Experts are calling for a hot, really hot Semana Santa (Easter Week) in most areas of the country, in particular in Guanacaste, where daytime temperatures are expected to hit 36 Celsius (97 Fahrenheit) and higher.
The experts also foresee a reduction in the wind gusts that hit up to 85 km/h in some areas the last couple of days and drizzling rain in the Caribbean and in the North Zone.
If you are heading out to the beaches, remember to use sunblock. The same is true in the higher elevations, ie mountains, where ultraviolet radiation can affect you as well.
Several things determine the sun’s intensity. The closer to the equator you are, the more intense the sun’s rays. But also, the higher up you are, the more intense the sun’s rays.
At higher altitudes, a thinner atmosphere filters less UV radiation. With every 1,000 meters increase in altitude, UV levels increase by 10% to 12%.
Sun height—the higher the sun in the sky, the higher the UV radiation level.
Latitude—the closer the equator, the higher the UV radiation levels. Costa Rica is on the 9th parallel north, that is 9 degrees north of the Earth’s equatorial plane. 9°0′N 83°38′W.
Cloud cover— UV radiation levels are highest under cloudless skies. Even with cloud cover, UV radiation levels can be high due to the scattering of UV radiation by water molecules and fine particles in the atmosphere.

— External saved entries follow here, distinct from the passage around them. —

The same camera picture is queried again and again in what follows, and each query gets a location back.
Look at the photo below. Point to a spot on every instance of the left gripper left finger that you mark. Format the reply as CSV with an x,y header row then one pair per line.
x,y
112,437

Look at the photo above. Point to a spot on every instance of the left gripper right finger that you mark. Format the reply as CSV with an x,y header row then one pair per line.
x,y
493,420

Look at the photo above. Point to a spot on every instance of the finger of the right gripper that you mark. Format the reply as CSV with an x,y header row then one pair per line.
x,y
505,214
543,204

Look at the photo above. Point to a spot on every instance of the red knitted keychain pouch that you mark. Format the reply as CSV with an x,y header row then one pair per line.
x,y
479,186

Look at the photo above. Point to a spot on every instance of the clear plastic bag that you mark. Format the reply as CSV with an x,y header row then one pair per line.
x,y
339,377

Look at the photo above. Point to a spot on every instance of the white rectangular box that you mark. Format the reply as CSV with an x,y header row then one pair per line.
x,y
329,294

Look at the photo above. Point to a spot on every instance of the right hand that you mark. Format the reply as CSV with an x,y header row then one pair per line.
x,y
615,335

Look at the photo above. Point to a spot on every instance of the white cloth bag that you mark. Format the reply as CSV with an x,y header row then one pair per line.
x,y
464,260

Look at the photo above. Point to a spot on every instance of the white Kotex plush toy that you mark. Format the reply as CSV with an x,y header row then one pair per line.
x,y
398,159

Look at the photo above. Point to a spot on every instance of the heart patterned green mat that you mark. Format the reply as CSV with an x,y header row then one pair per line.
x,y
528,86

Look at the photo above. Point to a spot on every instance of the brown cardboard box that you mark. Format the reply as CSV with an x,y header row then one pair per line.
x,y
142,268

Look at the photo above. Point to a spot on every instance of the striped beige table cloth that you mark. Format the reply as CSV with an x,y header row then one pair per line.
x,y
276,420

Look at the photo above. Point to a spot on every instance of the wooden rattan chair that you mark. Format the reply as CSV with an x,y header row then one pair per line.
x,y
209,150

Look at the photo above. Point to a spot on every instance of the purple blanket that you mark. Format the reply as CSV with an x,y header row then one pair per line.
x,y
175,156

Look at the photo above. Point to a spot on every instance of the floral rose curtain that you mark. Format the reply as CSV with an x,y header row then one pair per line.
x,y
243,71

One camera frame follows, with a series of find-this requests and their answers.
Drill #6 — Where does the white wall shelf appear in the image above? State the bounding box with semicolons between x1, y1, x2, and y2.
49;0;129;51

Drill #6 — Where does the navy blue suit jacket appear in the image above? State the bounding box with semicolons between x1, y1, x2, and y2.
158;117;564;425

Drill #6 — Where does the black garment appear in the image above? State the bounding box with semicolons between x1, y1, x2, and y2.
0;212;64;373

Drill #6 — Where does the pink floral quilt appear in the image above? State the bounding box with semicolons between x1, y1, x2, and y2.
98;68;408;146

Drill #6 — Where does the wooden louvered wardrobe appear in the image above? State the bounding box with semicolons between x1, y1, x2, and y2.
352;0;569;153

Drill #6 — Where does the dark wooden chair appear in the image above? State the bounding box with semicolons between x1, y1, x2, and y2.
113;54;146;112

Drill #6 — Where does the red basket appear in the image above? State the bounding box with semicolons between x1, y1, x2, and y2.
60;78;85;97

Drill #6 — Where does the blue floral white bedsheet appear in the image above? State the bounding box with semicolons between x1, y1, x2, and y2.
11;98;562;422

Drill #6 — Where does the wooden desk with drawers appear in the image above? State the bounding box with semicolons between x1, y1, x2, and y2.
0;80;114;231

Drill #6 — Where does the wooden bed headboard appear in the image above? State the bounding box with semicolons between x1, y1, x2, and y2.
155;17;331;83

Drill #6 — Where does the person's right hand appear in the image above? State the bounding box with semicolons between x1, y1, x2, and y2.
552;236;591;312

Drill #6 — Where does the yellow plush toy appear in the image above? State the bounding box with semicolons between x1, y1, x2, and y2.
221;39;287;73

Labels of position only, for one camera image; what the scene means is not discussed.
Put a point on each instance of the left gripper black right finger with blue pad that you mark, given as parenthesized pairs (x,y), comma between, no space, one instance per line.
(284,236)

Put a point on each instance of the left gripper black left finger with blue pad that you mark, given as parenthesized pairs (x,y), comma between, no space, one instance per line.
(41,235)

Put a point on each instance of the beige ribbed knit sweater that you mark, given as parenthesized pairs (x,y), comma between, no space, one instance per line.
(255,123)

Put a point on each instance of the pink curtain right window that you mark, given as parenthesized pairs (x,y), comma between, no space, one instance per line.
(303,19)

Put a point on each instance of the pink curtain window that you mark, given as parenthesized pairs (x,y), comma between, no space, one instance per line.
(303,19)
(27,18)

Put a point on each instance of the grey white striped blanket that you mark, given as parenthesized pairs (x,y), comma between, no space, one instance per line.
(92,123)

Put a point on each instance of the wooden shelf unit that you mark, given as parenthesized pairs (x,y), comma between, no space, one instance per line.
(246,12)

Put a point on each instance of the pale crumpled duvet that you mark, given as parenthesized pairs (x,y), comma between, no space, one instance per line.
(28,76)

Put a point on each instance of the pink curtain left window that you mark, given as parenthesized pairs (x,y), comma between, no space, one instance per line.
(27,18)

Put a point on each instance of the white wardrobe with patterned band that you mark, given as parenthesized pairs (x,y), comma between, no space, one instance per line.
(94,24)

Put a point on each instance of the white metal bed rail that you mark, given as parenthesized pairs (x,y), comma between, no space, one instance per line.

UV rays can also damage the eyes as more than 99% of UV radiation is absorbed by the front of the eyes. Corneal damage, cataracts, and macular degeneration are all possible chronic effects from UV exposure and can ultimately lead to blindness. Melanoma, a type of skin cancer, can also develop within the eye.
Protect yourself, use sunscreen.
A sun protection factor (SPF) of at least 15 blocks 93 percent of UV rays. You want to block both UVA and UVB rays to guard against skin cancer. Be sure to follow application directions on the bottle.